Ninth Annual Graduate Student Conference in Philosophy

 Ninth Annual Graduate Student Conference in Philosophy at the New School For Social Research
"Articulations: A Conference in Philosophy & Art."

Dates: April 22-23, 2010
Paper Submission Deadline: October 16th, 2009

Conference Information - Updated 4/14/2010

Description:

In crafting the ideal city in the Republic, Socrates banishes the poets yet continues to recite myths in advancing his arguments, thus blurring any firm boundary he ostensibly proposed between the arts and philosophy. With this inaugural moment of the Western tradition, Plato intently draws our attention to the question of their relationship.
Philosophy and art have been continually entangled, their relationship in question, their necessity to each other dismissed and insisted upon in turn.

Philosophy has ever defended itself by dividing itself from something, foremost its own past - but it has always felt a particular threat from the realm of art.
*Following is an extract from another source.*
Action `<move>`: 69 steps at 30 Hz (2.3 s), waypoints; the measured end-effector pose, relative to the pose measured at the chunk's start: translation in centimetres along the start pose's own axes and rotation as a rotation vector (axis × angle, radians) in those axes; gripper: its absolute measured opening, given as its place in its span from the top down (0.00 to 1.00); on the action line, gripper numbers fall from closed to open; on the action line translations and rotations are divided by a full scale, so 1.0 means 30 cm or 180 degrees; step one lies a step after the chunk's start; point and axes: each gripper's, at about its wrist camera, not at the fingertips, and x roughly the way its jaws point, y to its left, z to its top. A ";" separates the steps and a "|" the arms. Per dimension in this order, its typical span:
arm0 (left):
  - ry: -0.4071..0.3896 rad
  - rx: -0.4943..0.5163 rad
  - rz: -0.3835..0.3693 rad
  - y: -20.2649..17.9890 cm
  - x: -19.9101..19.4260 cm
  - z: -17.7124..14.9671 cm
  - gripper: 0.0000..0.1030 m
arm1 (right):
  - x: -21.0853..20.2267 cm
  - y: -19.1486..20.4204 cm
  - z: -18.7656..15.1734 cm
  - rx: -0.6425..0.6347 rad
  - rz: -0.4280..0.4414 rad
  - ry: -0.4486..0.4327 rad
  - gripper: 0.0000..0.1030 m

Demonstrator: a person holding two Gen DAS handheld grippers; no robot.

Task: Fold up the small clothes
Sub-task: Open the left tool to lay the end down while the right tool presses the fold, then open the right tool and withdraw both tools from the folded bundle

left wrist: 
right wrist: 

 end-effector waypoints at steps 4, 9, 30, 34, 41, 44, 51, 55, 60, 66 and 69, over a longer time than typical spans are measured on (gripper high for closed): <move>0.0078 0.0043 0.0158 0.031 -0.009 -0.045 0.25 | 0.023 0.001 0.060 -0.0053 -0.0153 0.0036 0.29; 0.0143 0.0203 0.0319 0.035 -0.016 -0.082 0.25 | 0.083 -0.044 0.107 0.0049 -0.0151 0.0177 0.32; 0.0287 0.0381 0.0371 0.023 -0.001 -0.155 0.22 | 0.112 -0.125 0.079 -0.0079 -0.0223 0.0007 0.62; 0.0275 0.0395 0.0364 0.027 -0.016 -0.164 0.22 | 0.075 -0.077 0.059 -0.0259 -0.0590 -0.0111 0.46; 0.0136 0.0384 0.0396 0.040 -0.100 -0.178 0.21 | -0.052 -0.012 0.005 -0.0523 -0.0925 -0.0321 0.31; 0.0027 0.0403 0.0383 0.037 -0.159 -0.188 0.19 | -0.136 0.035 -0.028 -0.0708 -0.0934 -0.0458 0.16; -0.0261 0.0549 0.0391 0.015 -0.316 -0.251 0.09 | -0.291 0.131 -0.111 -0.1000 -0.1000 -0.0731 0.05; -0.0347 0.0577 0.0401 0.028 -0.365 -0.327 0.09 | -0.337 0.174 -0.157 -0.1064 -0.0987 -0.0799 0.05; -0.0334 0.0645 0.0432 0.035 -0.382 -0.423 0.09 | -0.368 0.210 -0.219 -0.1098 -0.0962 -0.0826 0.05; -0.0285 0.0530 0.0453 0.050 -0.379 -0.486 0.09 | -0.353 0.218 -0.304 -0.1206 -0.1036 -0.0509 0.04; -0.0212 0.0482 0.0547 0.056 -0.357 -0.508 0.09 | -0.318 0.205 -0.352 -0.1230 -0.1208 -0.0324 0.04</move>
It would, of course, be too quick to say that philosophy's relation to art is one of mere competition and struggle. Philosophy has perpetually returned to the aesthetic in considering the relation between the sensible and the intelligible, in thinking about the ethical, in contemplating beauty, and even in consideration of its own grounding and form. Art therefore occupies a distinguished, if precarious, relation to philosophy.

Throughout an underlying question lingers: Is there something special about art, something it does that makes it in the end incommensurable with what philosophy does? It is precisely this relation that this conference aspires to explore.